È un’affermazione che pesa: significa che risorse versate per sostenere attività scolastiche sono rimaste inutilizzate per anni, senza che fosse stabilito con chiarezza quando e come impiegarle. “Cospicuo” è un termine relativo. Basti pensare che, mentre Mister Prezzi invita a ridurre gli oneri a carico delle famiglie, nelle casse allievi si sono accumulati per anni importi rilevanti.

Le nuove direttive del Decs introducono finalmente elementi che avrebbero dovuto esistere da tempo: contabilità separate, rendicontazione obbligatoria, verifiche regolari e un piano per ridurre gradualmente gli importi accumulati. Si tratta di un passo necessario. Resta tuttavia un interrogativo di metodo istituzionale, che riguarda il funzionamento stesso della vigilanza cantonale: perché strumenti così elementari di controllo e coordinamento sono stati introdotti solo ora, nonostante per anni nelle casse allievi si accumulassero somme di questa portata?

“Smaltire” gli averi in dieci anni non è soltanto un’espressione tecnica. Rivela quanto ingente sia l’ammontare complessivo e per quanto tempo il sistema abbia tollerato che tali risorse restassero inattive. La soluzione proposta consente di risolvere un problema contabile, ma non esaurisce quello dell’equità. Resta aperta la domanda se sia corretto che fondi versati da famiglie e studenti che hanno concluso da tempo il proprio percorso scolastico vengano utilizzati a beneficio di altri.

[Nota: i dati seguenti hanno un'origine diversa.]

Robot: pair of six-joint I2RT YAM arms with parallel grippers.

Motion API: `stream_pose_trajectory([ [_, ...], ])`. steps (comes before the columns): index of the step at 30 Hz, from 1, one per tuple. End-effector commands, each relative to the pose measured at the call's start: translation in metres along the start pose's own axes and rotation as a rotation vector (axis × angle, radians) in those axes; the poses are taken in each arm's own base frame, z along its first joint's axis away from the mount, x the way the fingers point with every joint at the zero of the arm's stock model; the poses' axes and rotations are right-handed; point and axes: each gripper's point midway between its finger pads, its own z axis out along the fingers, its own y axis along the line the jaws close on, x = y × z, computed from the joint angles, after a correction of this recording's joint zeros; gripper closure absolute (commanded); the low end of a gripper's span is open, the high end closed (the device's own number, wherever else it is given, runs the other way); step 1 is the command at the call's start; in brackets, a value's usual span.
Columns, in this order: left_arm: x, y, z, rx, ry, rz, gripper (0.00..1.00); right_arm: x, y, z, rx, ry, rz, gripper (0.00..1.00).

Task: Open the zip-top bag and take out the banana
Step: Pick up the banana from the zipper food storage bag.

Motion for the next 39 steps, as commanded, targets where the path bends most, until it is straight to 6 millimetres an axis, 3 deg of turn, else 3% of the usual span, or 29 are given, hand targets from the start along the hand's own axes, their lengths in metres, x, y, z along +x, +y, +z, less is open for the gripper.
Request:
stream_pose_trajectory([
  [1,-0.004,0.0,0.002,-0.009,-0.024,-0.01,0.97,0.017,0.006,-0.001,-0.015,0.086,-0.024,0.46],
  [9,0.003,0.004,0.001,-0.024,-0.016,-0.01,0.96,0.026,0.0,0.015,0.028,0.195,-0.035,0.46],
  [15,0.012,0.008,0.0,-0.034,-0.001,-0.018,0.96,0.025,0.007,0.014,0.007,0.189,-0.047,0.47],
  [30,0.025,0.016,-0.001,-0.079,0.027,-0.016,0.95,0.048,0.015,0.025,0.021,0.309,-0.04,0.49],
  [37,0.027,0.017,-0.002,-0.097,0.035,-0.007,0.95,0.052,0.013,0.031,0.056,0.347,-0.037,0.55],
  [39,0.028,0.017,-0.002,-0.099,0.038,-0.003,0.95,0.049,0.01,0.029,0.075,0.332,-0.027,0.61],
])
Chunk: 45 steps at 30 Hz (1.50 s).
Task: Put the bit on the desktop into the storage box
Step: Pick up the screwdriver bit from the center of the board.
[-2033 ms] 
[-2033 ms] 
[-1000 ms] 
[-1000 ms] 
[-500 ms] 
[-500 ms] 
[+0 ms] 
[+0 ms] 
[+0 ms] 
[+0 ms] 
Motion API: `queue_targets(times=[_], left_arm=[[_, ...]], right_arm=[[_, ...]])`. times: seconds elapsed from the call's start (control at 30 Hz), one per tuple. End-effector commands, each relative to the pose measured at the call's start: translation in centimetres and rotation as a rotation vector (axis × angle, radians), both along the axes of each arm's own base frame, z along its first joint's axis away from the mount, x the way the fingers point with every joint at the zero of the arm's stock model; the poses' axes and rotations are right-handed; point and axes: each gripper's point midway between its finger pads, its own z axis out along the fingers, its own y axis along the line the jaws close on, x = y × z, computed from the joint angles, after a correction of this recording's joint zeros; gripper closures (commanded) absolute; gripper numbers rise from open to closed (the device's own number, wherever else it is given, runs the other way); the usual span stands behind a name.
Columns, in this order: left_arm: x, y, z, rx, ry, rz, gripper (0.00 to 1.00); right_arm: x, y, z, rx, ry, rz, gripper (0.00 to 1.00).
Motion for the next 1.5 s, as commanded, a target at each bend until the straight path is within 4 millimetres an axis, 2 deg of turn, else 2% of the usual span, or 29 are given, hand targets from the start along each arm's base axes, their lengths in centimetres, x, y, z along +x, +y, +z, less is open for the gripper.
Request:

Il punto delicato è che questi non sono fondi pubblici indistinti. Provengono dalle famiglie, dai Comuni e dalle associazioni professionali; sono contributi destinati a sostenere attività educative concrete. È legittimo che le scuole li gestiscano, ma solo all’interno di regole chiare, criteri omogenei e un livello di trasparenza tale da permettere a tutti di conoscere lo stato delle casse. Oggi, invece, il totale cantonale resta una stima e, in alcune sedi, la documentazione disponibile non garantisce una tracciabilità completa delle operazioni.

Senza dati centralizzati e senza un monitoraggio uniforme diventa difficile garantire un utilizzo tempestivo e appropriato di risorse che non appartengono all’ente che le amministra. Quando per anni si accumulano fondi privati di questa entità senza una visione d’insieme, la questione non è più soltanto amministrativa.

La vera domanda, allora, non è solo come smaltire questi fondi, ma se il livello cantonale abbia esercitato con sufficiente continuità il proprio ruolo di indirizzo e vigilanza su risorse che non gli appartengono.